UN says 6 million NKoreans need food aid
[Arab News] The United Nations
... aka the Oyster Bay Chowder and Marching Society...
reported Thursday that more than 6 million North Koreans, about a quarter of the communist state's population, -- are in urgent need of international food aid.
The findings, the result of a needs assessment conducted in February and March, will add to pressure for the United States to resume food aid to North Korea suspended in 2009 after its monitors were expelled. But doing so could be seen as aiding a government that has since advanced its nuclear weapons programs and acted aggressively toward US ally South Korea.
Which is why it shouldn't add any pressure on us, at least in a rational world... | In its report, the UN said that North Korea has suffered a series of shocks including summer floods and then a harsh winter, "leaving the country highly vulnerable to a food crisis." It said the worst affected include children, women and the elderly, and recommended providing 430,000 metric tons (473995 tons) of food aid.
North Korea's public distribution system will run out of food at the beginning of the "lean season" that runs between May and July -- between spring and fall harvests -- which would "substantially increase the risk of malnutrition and other dizeases," the report said.

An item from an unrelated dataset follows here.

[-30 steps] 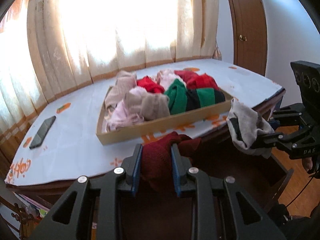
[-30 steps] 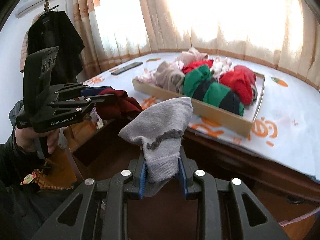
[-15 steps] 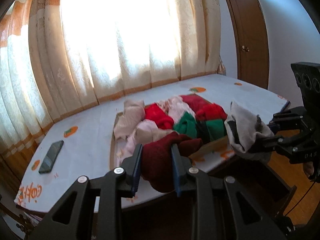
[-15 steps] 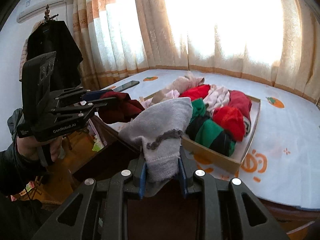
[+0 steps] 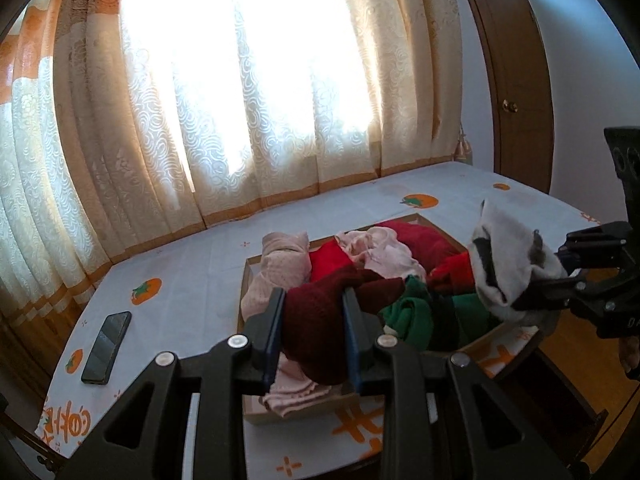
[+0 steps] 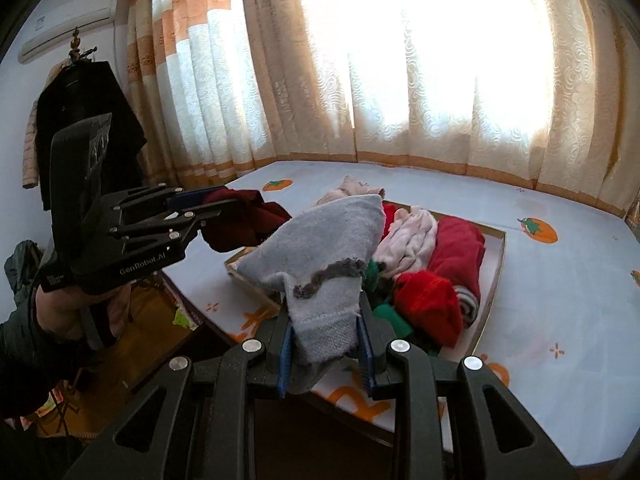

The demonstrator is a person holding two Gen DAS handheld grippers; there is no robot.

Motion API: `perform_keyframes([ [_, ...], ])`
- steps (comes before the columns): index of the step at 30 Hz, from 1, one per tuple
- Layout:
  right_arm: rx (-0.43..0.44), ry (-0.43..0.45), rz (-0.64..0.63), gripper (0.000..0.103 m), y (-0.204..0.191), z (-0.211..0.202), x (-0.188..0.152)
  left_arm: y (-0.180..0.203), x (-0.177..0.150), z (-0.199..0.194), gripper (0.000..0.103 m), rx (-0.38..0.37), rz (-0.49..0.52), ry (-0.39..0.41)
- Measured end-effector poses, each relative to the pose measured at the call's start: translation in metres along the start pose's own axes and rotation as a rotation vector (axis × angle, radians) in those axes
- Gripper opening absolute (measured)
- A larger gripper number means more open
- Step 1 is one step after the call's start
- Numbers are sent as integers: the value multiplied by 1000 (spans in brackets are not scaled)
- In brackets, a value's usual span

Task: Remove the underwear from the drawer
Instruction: 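Lower the dark red underwear into the tray with the left tool while the right tool lowers the white sock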

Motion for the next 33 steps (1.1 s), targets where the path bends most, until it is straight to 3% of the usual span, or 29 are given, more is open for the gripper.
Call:
perform_keyframes([
  [17, -52, -23, 99, 29, 42, 42, 28, -11, 10, 52, 25, 12, -54, -63],
  [28, -87, -112, 140, 29, 60, 82, 18, -3, -8, 87, 26, -15, -91, -151],
  [33, -113, -142, 134, 29, 63, 94, 13, -3, -9, 91, 33, -11, -91, -156],
])
Point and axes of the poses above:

Three UN agencies -- the World Food Program, the Food and Agriculture Organization, and UNICEF -- conducted the assessment at North Korea's request. They visited 40 counties in nine of the country's 11 provinces.
Five nongovernment US aid agencies who visited the North last month reported severe food shortages and alarming malnutrition among children.
The United States says it is considering resumption of food aid to the North, which has had chronic problems in feeding its people since its assistance from the former Soviet Union ended. The country suffered famine in the mid-1990s in which at least hundreds of thousands are believed to have died.
Senate Foreign Relations Committee chairman John I was in Vietnam, you know Kerry
Senator-for-Life from Massachussetts, the Senate's current foreign policy expert , filling the vacated wingtips of Joe Biden...
said Thursday the results of the UN assessment were "dire" and urged resumption of aid if it could be properly monitored.
"It is tempting to withhold food assistance until North Korea abandons its pursuit of nuclear weapons or adopts economic reforms. But the North demonstrated during the famine in the mid-to-late 1990s, in which an estimated 5-10 percent of ordinary North Koreans died, that it is willing to allow its people to suffer enormously," he said in a statement.
International donors will be concerned that any food aid not be redirected from civilians to North Korea's powerful military and also will seek to act in concert with South Korea if assistance is restarted.